Точно так же, конечно, обстоит дело, когда христианство обвиняют и в непротивлении, и в воинственности. Конечно, оба обвинения верны. Оно действительно вручало меч одним, вырывало его у других. Те, кто воевал, были страшны, как молния, те, кто не воевал, — спокойны, как статуя. Что ж, Церковь умеет использовать и своих ницшеанцев, и своих толстовцев. Что-то есть в бою, если столько прекрасных людей любили битву. Что-то есть в непротивлении, если стольких прекрасных людей радовала полная непричастность к войне. Но Церковь не дала исчезнуть ни тому, ни другому. Она сохранила обе добродетели. Тот, кто, как монах, не мог пролить крови, просто становился монахом. Такие люди были не сектой, а особым человеческим типом, вроде клуба.
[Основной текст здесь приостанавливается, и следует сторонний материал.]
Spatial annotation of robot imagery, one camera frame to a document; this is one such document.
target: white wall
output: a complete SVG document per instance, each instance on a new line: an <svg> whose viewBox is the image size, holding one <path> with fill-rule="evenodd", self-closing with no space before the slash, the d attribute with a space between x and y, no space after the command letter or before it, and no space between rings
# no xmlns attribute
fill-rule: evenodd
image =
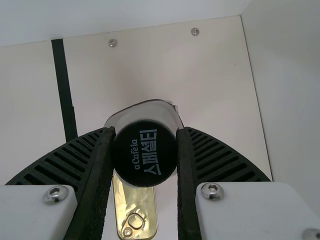
<svg viewBox="0 0 320 240"><path fill-rule="evenodd" d="M0 185L65 142L51 42L0 48Z"/></svg>
<svg viewBox="0 0 320 240"><path fill-rule="evenodd" d="M0 0L0 47L240 15L251 0Z"/></svg>
<svg viewBox="0 0 320 240"><path fill-rule="evenodd" d="M273 179L320 216L320 1L253 0L242 21Z"/></svg>

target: wall screw
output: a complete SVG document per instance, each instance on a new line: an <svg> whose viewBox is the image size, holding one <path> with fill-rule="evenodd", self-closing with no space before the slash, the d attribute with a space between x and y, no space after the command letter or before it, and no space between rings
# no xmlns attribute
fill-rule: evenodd
<svg viewBox="0 0 320 240"><path fill-rule="evenodd" d="M109 46L115 48L118 45L118 41L116 39L109 40Z"/></svg>
<svg viewBox="0 0 320 240"><path fill-rule="evenodd" d="M68 188L65 186L53 186L43 196L46 204L52 205L63 201L68 196Z"/></svg>
<svg viewBox="0 0 320 240"><path fill-rule="evenodd" d="M208 182L201 187L202 195L211 201L219 201L224 197L224 189L214 183Z"/></svg>
<svg viewBox="0 0 320 240"><path fill-rule="evenodd" d="M194 27L194 28L191 29L191 34L192 34L193 36L198 36L199 33L200 33L200 31L199 31L198 28Z"/></svg>

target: black vertical stripe
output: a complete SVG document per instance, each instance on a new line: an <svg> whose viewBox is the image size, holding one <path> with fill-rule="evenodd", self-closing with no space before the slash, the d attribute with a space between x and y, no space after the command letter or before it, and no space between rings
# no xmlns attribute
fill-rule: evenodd
<svg viewBox="0 0 320 240"><path fill-rule="evenodd" d="M68 142L78 136L74 106L70 92L68 69L66 63L64 41L55 39L51 41L55 74L59 91L62 120L65 140Z"/></svg>

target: white enclosure
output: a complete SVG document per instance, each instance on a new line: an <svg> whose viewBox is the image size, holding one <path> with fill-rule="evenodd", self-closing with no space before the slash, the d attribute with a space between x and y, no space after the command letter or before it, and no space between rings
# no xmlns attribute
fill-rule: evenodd
<svg viewBox="0 0 320 240"><path fill-rule="evenodd" d="M320 216L320 1L254 0L242 21L273 179Z"/></svg>
<svg viewBox="0 0 320 240"><path fill-rule="evenodd" d="M66 141L50 42L63 39L79 135L172 101L320 216L319 0L1 0L0 33L0 184ZM156 239L175 240L177 176L155 192ZM104 239L114 217L110 195Z"/></svg>

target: white panel
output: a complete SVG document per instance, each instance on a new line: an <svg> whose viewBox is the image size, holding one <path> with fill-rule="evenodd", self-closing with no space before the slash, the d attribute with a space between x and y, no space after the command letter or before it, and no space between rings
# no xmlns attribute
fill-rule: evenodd
<svg viewBox="0 0 320 240"><path fill-rule="evenodd" d="M275 181L320 216L320 1L254 0L242 15Z"/></svg>
<svg viewBox="0 0 320 240"><path fill-rule="evenodd" d="M231 145L271 176L240 17L67 38L64 48L80 135L132 104L170 100L185 126ZM176 240L177 178L155 191L156 238ZM113 219L113 210L106 217ZM115 228L110 221L106 227L109 237Z"/></svg>
<svg viewBox="0 0 320 240"><path fill-rule="evenodd" d="M240 15L251 0L1 0L0 46Z"/></svg>
<svg viewBox="0 0 320 240"><path fill-rule="evenodd" d="M63 240L77 208L71 186L64 200L44 203L55 185L0 186L1 240Z"/></svg>
<svg viewBox="0 0 320 240"><path fill-rule="evenodd" d="M66 142L49 41L0 48L0 185Z"/></svg>
<svg viewBox="0 0 320 240"><path fill-rule="evenodd" d="M302 240L306 229L320 226L320 218L287 184L220 182L224 197L218 201L202 195L203 185L195 197L202 240Z"/></svg>

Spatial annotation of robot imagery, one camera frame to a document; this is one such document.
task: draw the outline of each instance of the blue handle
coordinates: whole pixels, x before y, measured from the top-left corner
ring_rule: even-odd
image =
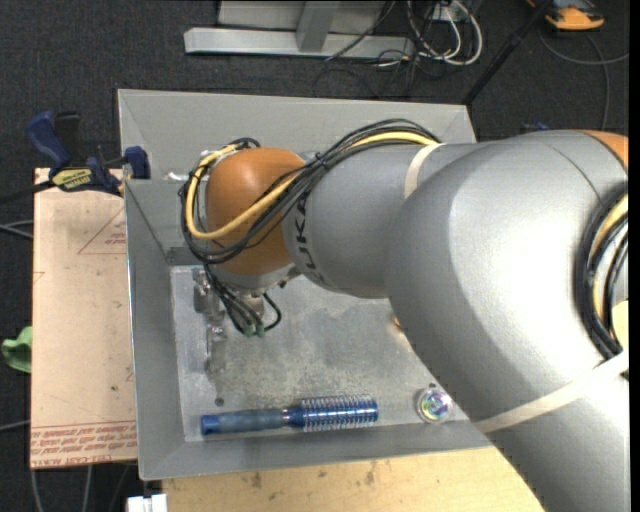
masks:
[[[40,153],[53,160],[56,169],[71,162],[71,155],[56,135],[51,112],[42,112],[31,119],[27,125],[27,136]]]
[[[225,412],[205,414],[200,417],[203,436],[209,434],[231,434],[281,428],[286,425],[282,409],[262,409],[256,411]]]

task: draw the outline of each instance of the blue clamp
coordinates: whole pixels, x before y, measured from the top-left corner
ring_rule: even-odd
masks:
[[[53,114],[47,111],[35,116],[27,126],[31,143],[40,153],[53,160],[49,181],[65,192],[96,190],[121,195],[122,180],[104,168],[96,157],[87,158],[85,167],[69,167],[72,157],[56,134],[53,120]],[[149,159],[140,146],[127,148],[118,161],[129,164],[132,178],[151,177]]]

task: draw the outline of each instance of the yellow cable
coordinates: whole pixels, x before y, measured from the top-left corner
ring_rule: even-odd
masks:
[[[413,142],[413,143],[422,144],[422,145],[436,144],[434,140],[419,134],[407,133],[407,132],[389,132],[389,133],[382,133],[382,134],[366,137],[352,144],[351,146],[349,146],[349,148],[360,146],[362,144],[369,144],[372,142],[379,142],[382,140],[394,140],[394,139],[406,140],[407,142]],[[247,210],[242,212],[238,217],[229,221],[227,224],[225,224],[221,228],[215,231],[209,231],[206,233],[199,231],[193,221],[193,202],[195,199],[195,192],[196,192],[198,182],[202,177],[202,173],[207,170],[209,165],[214,163],[215,160],[217,160],[224,154],[229,153],[231,151],[235,151],[236,149],[236,147],[234,146],[230,151],[226,151],[226,153],[223,153],[227,148],[223,148],[219,152],[217,151],[212,153],[211,155],[208,155],[198,164],[198,168],[193,173],[195,179],[192,180],[189,188],[187,189],[187,196],[185,198],[185,222],[187,224],[187,229],[189,230],[189,232],[193,235],[194,238],[198,238],[199,240],[218,240],[223,236],[229,234],[231,231],[237,229],[241,224],[245,223],[252,216],[261,214],[278,199],[280,194],[282,194],[282,192],[286,190],[289,184],[297,176],[297,174],[295,174],[293,176],[290,176],[286,180],[284,180],[280,185],[274,188],[269,194],[263,197],[260,201],[251,205]]]
[[[410,132],[388,132],[388,133],[380,133],[378,135],[371,135],[370,137],[366,137],[355,144],[349,146],[349,148],[360,146],[362,144],[369,144],[370,142],[379,142],[381,140],[406,140],[407,142],[414,142],[416,144],[422,144],[424,146],[431,146],[433,144],[438,144],[435,140],[430,139],[429,137],[425,137],[424,135],[419,135],[417,133]]]

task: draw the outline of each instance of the yellow object
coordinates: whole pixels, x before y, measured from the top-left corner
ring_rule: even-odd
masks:
[[[611,312],[613,333],[620,345],[629,350],[629,301],[616,304]]]
[[[62,169],[52,179],[53,183],[58,187],[64,187],[66,190],[71,190],[81,185],[88,185],[91,183],[91,169],[69,167]]]

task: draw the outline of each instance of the metal stand
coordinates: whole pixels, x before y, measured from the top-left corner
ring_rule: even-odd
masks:
[[[304,2],[295,31],[192,28],[184,34],[187,54],[253,54],[330,57],[352,43],[359,34],[330,33],[344,2]],[[385,50],[404,50],[406,38],[366,36],[349,57],[373,59]]]

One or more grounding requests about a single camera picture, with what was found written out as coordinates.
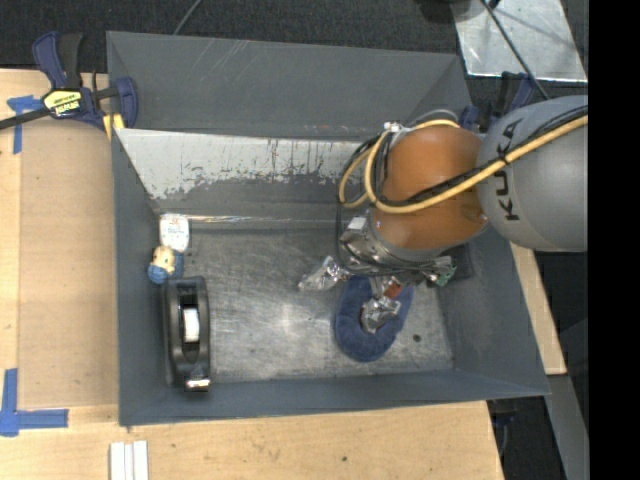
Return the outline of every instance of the kuka logo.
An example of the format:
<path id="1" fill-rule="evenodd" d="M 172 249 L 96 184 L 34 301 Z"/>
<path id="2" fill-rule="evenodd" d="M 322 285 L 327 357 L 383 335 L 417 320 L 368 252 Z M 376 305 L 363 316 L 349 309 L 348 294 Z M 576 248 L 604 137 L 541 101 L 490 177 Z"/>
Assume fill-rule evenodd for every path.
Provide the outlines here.
<path id="1" fill-rule="evenodd" d="M 496 151 L 497 151 L 498 155 L 500 156 L 500 158 L 504 158 L 504 156 L 509 151 L 509 148 L 511 147 L 511 141 L 512 141 L 513 136 L 514 136 L 515 129 L 517 128 L 517 126 L 520 123 L 520 121 L 522 121 L 522 118 L 518 119 L 517 121 L 514 121 L 513 123 L 508 124 L 507 127 L 502 132 L 502 135 L 508 139 L 508 142 L 507 142 L 506 146 L 504 146 L 504 148 L 502 146 L 500 146 L 500 144 L 498 144 L 498 147 L 496 148 Z M 513 201 L 509 197 L 509 180 L 508 180 L 508 177 L 507 177 L 507 173 L 503 169 L 501 169 L 501 170 L 497 171 L 494 174 L 494 176 L 496 178 L 500 178 L 502 180 L 502 188 L 499 188 L 499 189 L 496 190 L 496 195 L 498 196 L 498 204 L 505 211 L 505 219 L 510 220 L 510 221 L 511 220 L 520 220 L 520 217 L 518 217 L 518 215 L 513 213 Z"/>

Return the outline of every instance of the blue tape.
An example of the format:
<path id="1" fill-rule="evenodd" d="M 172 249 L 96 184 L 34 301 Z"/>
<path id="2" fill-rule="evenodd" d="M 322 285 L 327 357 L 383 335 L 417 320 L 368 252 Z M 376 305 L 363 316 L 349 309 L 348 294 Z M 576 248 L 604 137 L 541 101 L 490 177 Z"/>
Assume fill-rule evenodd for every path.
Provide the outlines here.
<path id="1" fill-rule="evenodd" d="M 31 110 L 38 110 L 43 107 L 42 102 L 34 98 L 33 96 L 20 96 L 19 98 L 9 98 L 7 105 L 13 110 L 16 115 L 22 112 L 28 112 Z M 16 125 L 13 132 L 13 154 L 17 155 L 22 151 L 22 125 Z"/>
<path id="2" fill-rule="evenodd" d="M 4 372 L 2 410 L 0 411 L 0 436 L 16 437 L 20 430 L 36 428 L 68 427 L 68 409 L 18 411 L 18 369 Z"/>

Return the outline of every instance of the blue clamp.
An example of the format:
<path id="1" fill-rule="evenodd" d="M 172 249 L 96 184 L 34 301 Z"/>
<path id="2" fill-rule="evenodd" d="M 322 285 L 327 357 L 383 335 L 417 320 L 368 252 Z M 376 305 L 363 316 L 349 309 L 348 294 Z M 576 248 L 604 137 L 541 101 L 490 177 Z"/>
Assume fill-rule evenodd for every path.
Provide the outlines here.
<path id="1" fill-rule="evenodd" d="M 18 411 L 18 370 L 4 372 L 2 411 L 0 411 L 0 436 L 16 437 L 20 430 L 68 427 L 68 409 Z"/>
<path id="2" fill-rule="evenodd" d="M 502 73 L 502 84 L 497 102 L 479 108 L 468 105 L 462 111 L 459 122 L 462 128 L 486 132 L 498 119 L 529 104 L 535 91 L 533 81 L 524 73 Z"/>
<path id="3" fill-rule="evenodd" d="M 103 97 L 119 96 L 120 114 L 127 127 L 132 127 L 138 117 L 138 98 L 133 80 L 130 77 L 120 77 L 116 80 L 115 88 L 92 92 L 82 87 L 82 78 L 77 72 L 77 55 L 81 34 L 60 35 L 58 32 L 48 32 L 39 37 L 32 46 L 33 58 L 49 82 L 52 92 L 68 89 L 80 93 L 76 107 L 72 111 L 53 112 L 57 119 L 75 119 L 95 126 L 104 131 L 104 111 L 100 110 L 98 101 Z M 47 106 L 47 96 L 43 102 Z"/>

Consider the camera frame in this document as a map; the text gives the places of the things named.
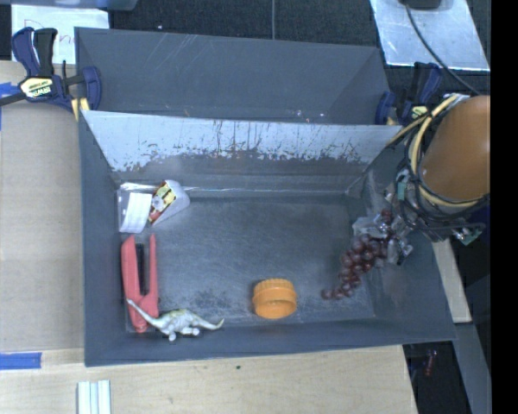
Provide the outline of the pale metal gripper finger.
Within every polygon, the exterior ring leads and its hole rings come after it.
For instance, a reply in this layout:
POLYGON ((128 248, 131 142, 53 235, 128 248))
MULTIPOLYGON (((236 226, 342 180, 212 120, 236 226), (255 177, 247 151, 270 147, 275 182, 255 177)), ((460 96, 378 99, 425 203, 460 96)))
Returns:
POLYGON ((361 216, 352 224, 353 235, 388 236, 390 225, 381 215, 361 216))
POLYGON ((388 241, 386 260, 393 265, 402 265, 413 250, 413 246, 407 239, 392 236, 388 241))

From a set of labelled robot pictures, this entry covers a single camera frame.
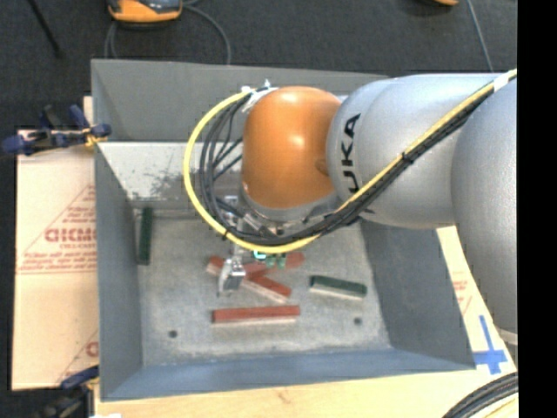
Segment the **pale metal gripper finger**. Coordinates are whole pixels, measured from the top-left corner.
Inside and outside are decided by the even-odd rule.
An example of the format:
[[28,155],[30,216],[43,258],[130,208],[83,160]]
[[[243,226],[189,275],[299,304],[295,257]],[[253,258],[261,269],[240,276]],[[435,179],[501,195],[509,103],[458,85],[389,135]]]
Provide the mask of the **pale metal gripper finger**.
[[217,296],[228,294],[233,289],[233,264],[231,259],[225,259],[218,274]]
[[230,269],[226,275],[226,291],[237,291],[246,276],[246,271],[241,263],[231,263]]

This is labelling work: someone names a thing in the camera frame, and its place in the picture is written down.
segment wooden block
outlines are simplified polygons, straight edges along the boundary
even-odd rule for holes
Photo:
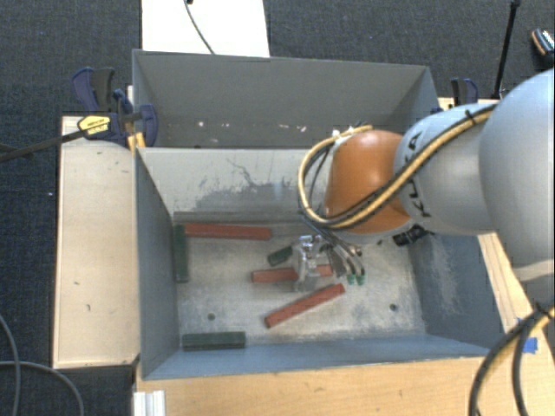
[[[287,319],[291,319],[293,316],[300,315],[304,311],[313,309],[314,307],[330,301],[331,299],[335,299],[344,292],[345,288],[342,283],[337,283],[335,285],[331,285],[330,287],[320,289],[316,293],[313,293],[308,297],[296,301],[291,305],[266,316],[264,323],[268,328],[275,327],[279,323],[286,321]]]
[[[185,235],[221,239],[270,240],[271,229],[264,226],[193,223],[185,225]]]
[[[317,270],[321,277],[333,276],[331,265],[318,265]],[[297,279],[298,274],[295,269],[291,267],[276,268],[274,270],[258,270],[253,271],[251,274],[251,280],[253,283],[294,282]]]

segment clamp
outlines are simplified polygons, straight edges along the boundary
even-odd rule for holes
[[[158,118],[154,106],[141,105],[134,114],[134,107],[121,89],[112,92],[112,68],[83,68],[71,78],[77,100],[89,114],[102,113],[109,117],[107,131],[85,135],[89,140],[106,140],[127,146],[127,139],[142,133],[146,146],[153,146],[158,135]]]

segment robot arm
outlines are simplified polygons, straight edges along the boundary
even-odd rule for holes
[[[351,242],[414,224],[443,234],[496,231],[513,267],[553,259],[553,69],[497,105],[431,115],[402,137],[368,127],[343,136],[323,214],[311,209],[304,180],[335,139],[299,168],[301,209],[315,226]]]

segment cable
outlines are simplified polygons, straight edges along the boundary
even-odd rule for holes
[[[19,353],[17,352],[17,345],[16,341],[14,340],[14,335],[11,333],[10,327],[8,327],[8,324],[3,319],[2,315],[0,315],[0,325],[2,325],[6,337],[8,337],[8,342],[11,346],[12,357],[14,358],[12,364],[16,370],[16,391],[14,393],[14,406],[11,414],[12,416],[17,416],[17,412],[19,411],[19,400],[21,397],[21,362],[19,361]]]
[[[189,19],[191,20],[191,23],[193,24],[193,27],[195,28],[195,30],[197,31],[197,34],[200,37],[200,40],[202,40],[202,42],[205,44],[206,48],[210,51],[210,54],[215,55],[216,53],[213,51],[213,49],[211,48],[210,44],[206,41],[205,37],[202,35],[202,32],[200,32],[200,28],[197,25],[197,23],[194,21],[194,17],[193,14],[191,14],[191,10],[189,9],[189,3],[187,3],[187,0],[183,0],[183,4],[185,5],[185,9],[187,11],[187,15],[189,15]]]
[[[10,327],[8,327],[8,324],[6,323],[2,315],[0,315],[0,326],[2,326],[4,333],[8,337],[8,341],[10,342],[11,351],[14,358],[13,361],[0,361],[0,367],[14,367],[16,370],[16,392],[14,396],[14,405],[11,412],[12,416],[17,416],[17,413],[19,412],[19,402],[21,398],[21,367],[33,368],[35,370],[40,370],[48,374],[53,374],[58,380],[63,382],[71,390],[71,393],[73,393],[75,399],[77,400],[77,405],[79,406],[79,414],[80,416],[84,416],[85,406],[83,404],[82,396],[79,393],[79,390],[77,390],[75,384],[71,380],[69,380],[67,376],[55,370],[54,368],[46,367],[41,364],[36,364],[35,362],[20,361],[19,354],[17,352],[16,341],[14,340],[14,336],[11,333]]]
[[[83,398],[79,393],[79,390],[77,390],[77,387],[75,386],[75,384],[66,375],[60,373],[54,368],[46,367],[45,365],[41,365],[41,364],[35,364],[35,362],[20,361],[19,363],[22,367],[32,368],[35,370],[46,372],[48,374],[53,374],[54,377],[56,377],[61,382],[63,382],[66,386],[68,386],[69,390],[71,390],[71,393],[73,393],[73,395],[75,396],[75,399],[77,400],[80,416],[85,416],[85,406],[83,404]],[[12,367],[14,364],[15,364],[14,361],[3,361],[3,362],[0,362],[0,367]]]
[[[310,184],[310,191],[309,191],[309,202],[311,203],[312,203],[312,194],[314,193],[314,186],[316,185],[316,181],[318,179],[318,174],[320,173],[320,171],[322,171],[322,166],[326,162],[326,159],[328,158],[328,156],[330,155],[330,149],[331,149],[331,146],[327,146],[325,148],[325,152],[323,153],[323,157],[320,160],[320,164],[318,165],[318,168],[316,169],[316,172],[314,172],[314,176],[312,177],[312,183]]]
[[[520,333],[519,340],[517,342],[517,347],[514,351],[513,357],[513,393],[514,399],[517,403],[517,408],[519,409],[520,416],[529,416],[528,410],[526,409],[526,403],[524,401],[524,396],[522,394],[522,386],[520,384],[520,365],[522,364],[522,354],[524,353],[523,349],[530,336],[530,333],[537,327],[539,327],[539,323],[544,320],[546,317],[548,319],[553,319],[553,310],[554,310],[555,300],[551,302],[546,308],[551,309],[548,311],[544,309],[540,304],[536,304],[536,311],[533,313],[533,318],[530,319],[522,328],[522,332]]]
[[[550,313],[552,313],[553,302],[550,304],[549,308],[551,310]],[[498,359],[499,356],[501,356],[501,354],[505,353],[513,344],[516,343],[517,338],[520,337],[526,326],[532,325],[533,328],[536,328],[537,326],[543,326],[546,321],[548,321],[548,318],[543,315],[542,311],[536,309],[529,316],[527,316],[525,320],[515,325],[493,346],[493,348],[487,354],[486,358],[482,361],[480,368],[478,369],[478,373],[474,377],[472,389],[470,391],[470,399],[468,402],[469,416],[478,416],[480,414],[480,411],[478,410],[478,397],[480,395],[480,389],[486,377],[491,372],[493,363]],[[524,405],[521,396],[517,398],[515,394],[515,399],[520,399],[522,405]]]
[[[361,222],[368,220],[371,216],[383,208],[385,204],[393,199],[393,197],[409,182],[410,178],[426,163],[428,159],[432,157],[434,153],[465,131],[485,122],[489,118],[493,108],[494,107],[492,106],[483,108],[474,115],[471,115],[467,111],[466,116],[463,119],[454,123],[446,131],[438,134],[435,138],[430,140],[430,142],[415,156],[413,156],[413,158],[407,162],[407,164],[386,185],[373,192],[358,204],[349,208],[347,211],[329,218],[324,218],[316,214],[314,210],[312,210],[306,196],[304,181],[308,170],[310,170],[310,166],[314,163],[313,158],[321,149],[330,143],[334,143],[342,137],[368,131],[369,127],[347,130],[338,136],[321,141],[309,150],[299,167],[297,186],[302,213],[310,221],[318,224],[319,226],[334,230],[352,228]]]

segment green block
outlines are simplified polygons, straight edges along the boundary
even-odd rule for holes
[[[275,267],[276,265],[279,265],[280,263],[285,262],[291,256],[293,256],[293,247],[286,246],[281,250],[271,253],[268,256],[268,263],[270,264],[271,267]]]
[[[185,227],[183,225],[175,225],[173,227],[173,268],[175,272],[175,282],[189,282]]]
[[[245,344],[245,331],[195,333],[181,336],[181,346],[185,351],[245,348]]]

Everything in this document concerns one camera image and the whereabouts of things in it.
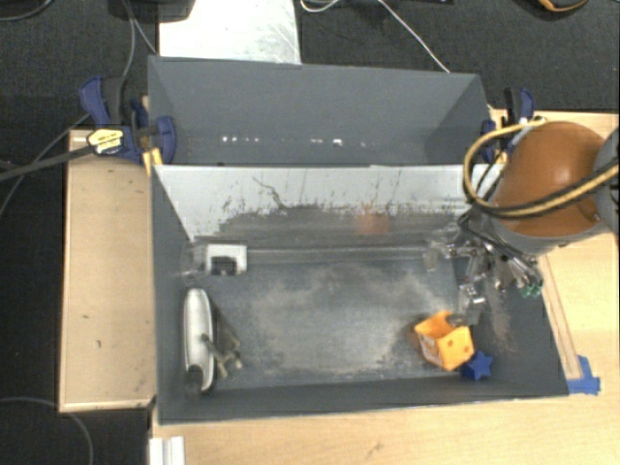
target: white paper
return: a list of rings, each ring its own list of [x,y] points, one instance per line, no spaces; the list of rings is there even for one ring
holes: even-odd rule
[[[196,0],[187,19],[159,33],[167,57],[300,63],[292,0]]]

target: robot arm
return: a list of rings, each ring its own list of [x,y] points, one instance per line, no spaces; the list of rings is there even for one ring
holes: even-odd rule
[[[505,137],[514,150],[479,196],[471,180],[473,160],[486,142]],[[617,129],[603,140],[569,122],[510,126],[480,138],[463,166],[472,207],[449,245],[469,258],[449,318],[455,326],[478,323],[488,288],[501,292],[516,284],[524,296],[537,295],[543,285],[538,256],[608,230],[618,235]]]

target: black floor
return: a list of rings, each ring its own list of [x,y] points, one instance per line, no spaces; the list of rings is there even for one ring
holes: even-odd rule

Монахи говорили все, что сказал Толстой; оплакивали жестокость битвы и обличали пустоту отмщения. Но толстовцы недостаточно правы, чтобы вытеснить из мира всех других; в века веры им не давали полной власти, и мир не лишился по их вине последней битвы сэра Джеймса Дугласа или знамени Иоанны. А иногда чистая милость и чистая ярость сочетались в одном человеке — так, выполнив пророчества, лев и ягненок возлегли рядом в сердце святого Людовика. Не забудьте, текст этот толкуют однобоко. Многие, особенно те же толстовцы, считают, что, возлегши рядом с ягненком, лев уподобился ему. Да это же аннексия, империализм-ягненок просто поглотил бы льва, как лев поглощал его. Дело в другом. Может ли лев лечь рядом с ягненком и сохранить царственное величие? Так спросила Церковь; такое чудо она свершила.
Вот это я и имел в виду, когда говорил о скрытых странностях жизни.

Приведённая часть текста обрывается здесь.